Nutritionally, the patient was encouraged to increase fluids throughout the day and include softer, higher caloric foods for overall increased intake. Extensive caregiver education about cerebral palsy was initiated to increase understanding of the disease and how to best work with, and help, the patient for both patient and caregiver benefit as well as long-term prognosis. The caregiver was highly encouraged to seek acupuncture treatments herself due to the heavy caregiver burden. Training was completed with the caregiver to continue PNF and standing exercises to maintain newly-gained range-of-motion, facilitate weight bearing, reduce spasticity and minimize pain. 

This case was complicated simply by the complexity of the diagnosis and high level of care required. Information gathered on the sixth visit revealed significant neglect, further reinforcing the focus of treatments to be caregiver education, a simple home exercise program, and to initiate a search for possible support groups. A referral was made to Cerebral Palsy Nepal, an outreach program offering therapeutic and practical support to 15 of the 75 districts in Nepal. Possible support includes home visits and a mobile team who assist with therapy, acquiring equipment, practical guidance and emotional support to patients and their families. During the initial visit, we discussed methods to increase patient’s food intake, particularly healthy fats, setting up an appointment with a doctor to address possible medications, specifically to manage seizures, a more appropriate and supportive chair for her home to increase interaction with the environment, and perhaps most importantly, supporting and educating the caregiver.

Conclusion

This case was challenging for me at many levels. From the initial evaluation it was apparent that the medical history was extensive, but vague. Though confident with the diagnosis, it took multiple visits to unravel a more complete history. It was important to focus on treating the patient, but also ensure the caregiver could see the benefit so she would continue to bring the patient into the clinic. I tried to provide an environment where she felt supported and open with the patient’s history, as the caregiver was initially guarded and defensive. 
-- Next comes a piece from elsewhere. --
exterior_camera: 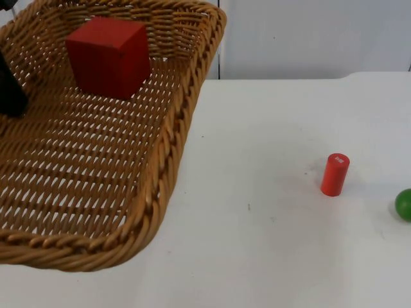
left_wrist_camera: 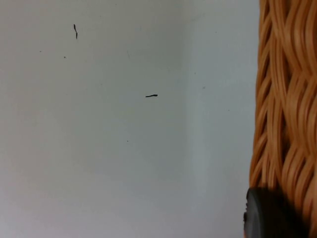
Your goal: Pick up the basket with the left hand and place the object to the left of the red cylinder into the basket with the right hand.
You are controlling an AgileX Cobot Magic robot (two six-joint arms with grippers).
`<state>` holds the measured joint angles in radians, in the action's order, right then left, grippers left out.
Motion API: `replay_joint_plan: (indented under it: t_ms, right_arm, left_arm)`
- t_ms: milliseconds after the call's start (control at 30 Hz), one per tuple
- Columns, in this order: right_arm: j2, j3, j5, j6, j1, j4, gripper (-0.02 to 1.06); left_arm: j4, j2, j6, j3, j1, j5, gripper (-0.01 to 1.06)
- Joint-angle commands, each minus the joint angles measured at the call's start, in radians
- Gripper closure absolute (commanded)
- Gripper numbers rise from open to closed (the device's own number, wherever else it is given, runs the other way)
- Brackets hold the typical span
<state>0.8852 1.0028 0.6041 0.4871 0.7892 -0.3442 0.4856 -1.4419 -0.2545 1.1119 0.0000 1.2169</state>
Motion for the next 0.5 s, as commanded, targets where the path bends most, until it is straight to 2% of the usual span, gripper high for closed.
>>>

Though the patient’s prognosis was poor, I was surprised how much improvement I saw despite the severity and duration of her disease. With minimal prior intervention, I was able to clearly see the effects of my treatment. I was able to make moderate to significant progress with the patient’s active and passive range-of-motion, seated and standing balance, and overall reduction in tone and spasticity. The patient appeared more comfortable, was engaging with the practitioners and actually smiled during the last treatment. Despite this progress, life in rural Nepal is challenging even for a healthy and able-bodied individual, and it is difficult to predict how much carry-over into daily life will occur, as the patient must fully rely on her caregiver.

As the case progressed, it became clearer to me that the most important components were not the actual interventions during treatment, but developing a relationship and providing an environment where the caregiver was open to education, assisting in establishing appropriate connections, and helping to establish relationships for continued support. The burden lies on the caregiver to continue to bring the patient in for treatments, to be open to further education and training, and follow through with a home exercise program.